Cambodia’s Foreign Ministry Secretary of State Ouch Borith told reporters on Tuesday there was an agreement in principle to take the asylum-seekers, who are being held in camps on the Pacific island nation of Nauru under an agreement with Australia. However, he stressed that Cambodia had not yet approved the deal.
Australian officials had already announced that they were negotiating with Cambodia on the matter.
Australian Immigration Minister Scott Morrison's office said in a statement on Wednesday his government was continuing discussions with Phnom Penh and "welcomes the receptive and positive response from Cambodia that has been provided to date."
But Australian human rights lawyer David Manne described the potential deal as "profoundly disturbing."
"Cambodia is not suitable to resettle refugees, it's one of the world's poorest nations and has one of the worst human rights records in our region," Manne told Australian Broadcasting Corp. radio on Wednesday.
Manne successfully went to Australia's High Court in 2011 to scuttle a previous Australian government's plan to send hundreds of asylum seekers to Malaysia. He declined to speculate on Wednesday on the prospects of a legal challenge to such a deal with Cambodia.
The boatpeople are mostly from the Middle East, South Asian countries and Myanmar, and the camps on Nauru are considered processing camps rather than settlements.
Australia essentially pays Nauru for hosting the asylum-seekers, and it is generally assumed a similar arrangement would be worked out with Cambodia, although for permanent resettlement.
Ouch Barith told reporters that Cambodia would act out of humanitarian concerns and that a deal did not hinge on how much money it might be paid.

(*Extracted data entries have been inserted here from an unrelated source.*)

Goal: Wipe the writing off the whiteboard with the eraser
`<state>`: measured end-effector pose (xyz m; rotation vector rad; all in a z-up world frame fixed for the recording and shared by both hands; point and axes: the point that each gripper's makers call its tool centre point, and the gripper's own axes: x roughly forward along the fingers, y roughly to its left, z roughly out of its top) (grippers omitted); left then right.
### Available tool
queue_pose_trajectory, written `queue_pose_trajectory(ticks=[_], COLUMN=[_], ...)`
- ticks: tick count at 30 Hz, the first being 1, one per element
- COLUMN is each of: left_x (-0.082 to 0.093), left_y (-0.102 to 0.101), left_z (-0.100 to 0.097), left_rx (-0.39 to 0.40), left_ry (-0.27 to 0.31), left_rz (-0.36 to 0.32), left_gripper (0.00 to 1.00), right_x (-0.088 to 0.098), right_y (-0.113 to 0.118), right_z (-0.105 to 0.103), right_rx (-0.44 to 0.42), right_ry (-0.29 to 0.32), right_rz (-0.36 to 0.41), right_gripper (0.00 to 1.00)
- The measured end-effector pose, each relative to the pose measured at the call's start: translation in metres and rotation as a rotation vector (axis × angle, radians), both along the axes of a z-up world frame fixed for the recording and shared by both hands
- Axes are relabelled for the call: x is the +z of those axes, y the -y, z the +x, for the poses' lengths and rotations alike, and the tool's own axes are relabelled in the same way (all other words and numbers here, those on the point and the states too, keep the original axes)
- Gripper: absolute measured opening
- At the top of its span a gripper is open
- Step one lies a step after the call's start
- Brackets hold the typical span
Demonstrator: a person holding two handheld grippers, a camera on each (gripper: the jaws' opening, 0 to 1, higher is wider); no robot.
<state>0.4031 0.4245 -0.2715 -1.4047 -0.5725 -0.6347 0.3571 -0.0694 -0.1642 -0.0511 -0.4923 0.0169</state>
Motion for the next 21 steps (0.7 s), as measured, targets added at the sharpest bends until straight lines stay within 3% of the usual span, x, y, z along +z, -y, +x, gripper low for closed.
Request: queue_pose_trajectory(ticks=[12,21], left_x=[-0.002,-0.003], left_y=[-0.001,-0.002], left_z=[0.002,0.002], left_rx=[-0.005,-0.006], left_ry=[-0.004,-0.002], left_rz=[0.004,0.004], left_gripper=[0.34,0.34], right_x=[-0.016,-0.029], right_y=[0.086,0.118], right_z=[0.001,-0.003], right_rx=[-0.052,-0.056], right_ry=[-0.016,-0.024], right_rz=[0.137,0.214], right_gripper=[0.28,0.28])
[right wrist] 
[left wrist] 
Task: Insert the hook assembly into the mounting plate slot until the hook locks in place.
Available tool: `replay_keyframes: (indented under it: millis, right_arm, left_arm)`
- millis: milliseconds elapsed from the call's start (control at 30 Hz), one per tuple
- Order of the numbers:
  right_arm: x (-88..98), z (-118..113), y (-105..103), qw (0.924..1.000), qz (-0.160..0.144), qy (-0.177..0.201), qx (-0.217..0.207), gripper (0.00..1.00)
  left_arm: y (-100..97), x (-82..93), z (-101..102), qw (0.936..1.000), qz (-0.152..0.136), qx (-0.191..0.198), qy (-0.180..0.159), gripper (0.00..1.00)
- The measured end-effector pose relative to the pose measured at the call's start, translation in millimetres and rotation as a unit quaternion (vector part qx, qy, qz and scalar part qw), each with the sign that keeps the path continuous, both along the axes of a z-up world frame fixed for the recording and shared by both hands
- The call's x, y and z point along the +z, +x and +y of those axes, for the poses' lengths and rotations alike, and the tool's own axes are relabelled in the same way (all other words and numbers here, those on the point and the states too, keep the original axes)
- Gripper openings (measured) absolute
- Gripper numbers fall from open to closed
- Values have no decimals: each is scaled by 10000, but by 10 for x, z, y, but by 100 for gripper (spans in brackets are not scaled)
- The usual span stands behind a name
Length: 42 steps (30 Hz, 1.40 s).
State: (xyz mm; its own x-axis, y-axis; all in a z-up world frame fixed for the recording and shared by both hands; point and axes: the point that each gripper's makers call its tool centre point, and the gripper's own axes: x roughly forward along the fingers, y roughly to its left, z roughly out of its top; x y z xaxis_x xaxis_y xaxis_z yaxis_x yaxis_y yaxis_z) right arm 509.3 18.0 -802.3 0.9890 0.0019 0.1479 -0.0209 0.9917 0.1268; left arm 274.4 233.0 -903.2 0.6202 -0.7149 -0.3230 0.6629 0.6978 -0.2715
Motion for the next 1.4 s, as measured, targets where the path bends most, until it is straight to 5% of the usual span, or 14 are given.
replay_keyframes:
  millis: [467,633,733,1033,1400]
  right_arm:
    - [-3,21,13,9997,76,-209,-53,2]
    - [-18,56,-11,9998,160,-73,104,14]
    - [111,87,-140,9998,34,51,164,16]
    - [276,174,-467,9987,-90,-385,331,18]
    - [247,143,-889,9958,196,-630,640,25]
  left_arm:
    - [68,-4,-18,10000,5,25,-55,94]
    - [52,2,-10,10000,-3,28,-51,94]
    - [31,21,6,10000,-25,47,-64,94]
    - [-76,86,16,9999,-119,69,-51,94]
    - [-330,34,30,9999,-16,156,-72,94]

He added that Cambodia had established a committee to study the resettlement idea, which came at the initiative of Australia and whose details have not been made public.
U.N. Deputy High Commissioner for Human Rights Flavia Pansieri, who is visiting Cambodia, said the United Nations would provide support.
"What we think is important is to note that Cambodia is well aware of its international commitment to human rights standards," Pansieri told reporters. "To the extent there is any need for cooperation, we stand ready to provide support to ensure that standards are met."
During a visit to Cambodia in February, Australian Foreign Minister Julie Bishop asked Prime Minister Hun Sen to take in migrants detained while trying to reach the Australian coast. Australia's government came to power last year partly because of a tough stand on asylum seekers arriving from Indonesia with Prime Minister Tony Abbott promising to "stop the boats".
There are more than 1,100 asylum seekers in Nauru. Human rights groups claim conditions at the Nauru camp are poor.
Australia also has an arrangement under which Papua New Guinea hosts a resettlement camp, and it also has come under criticism for allegedly poor conditions and human rights abuses.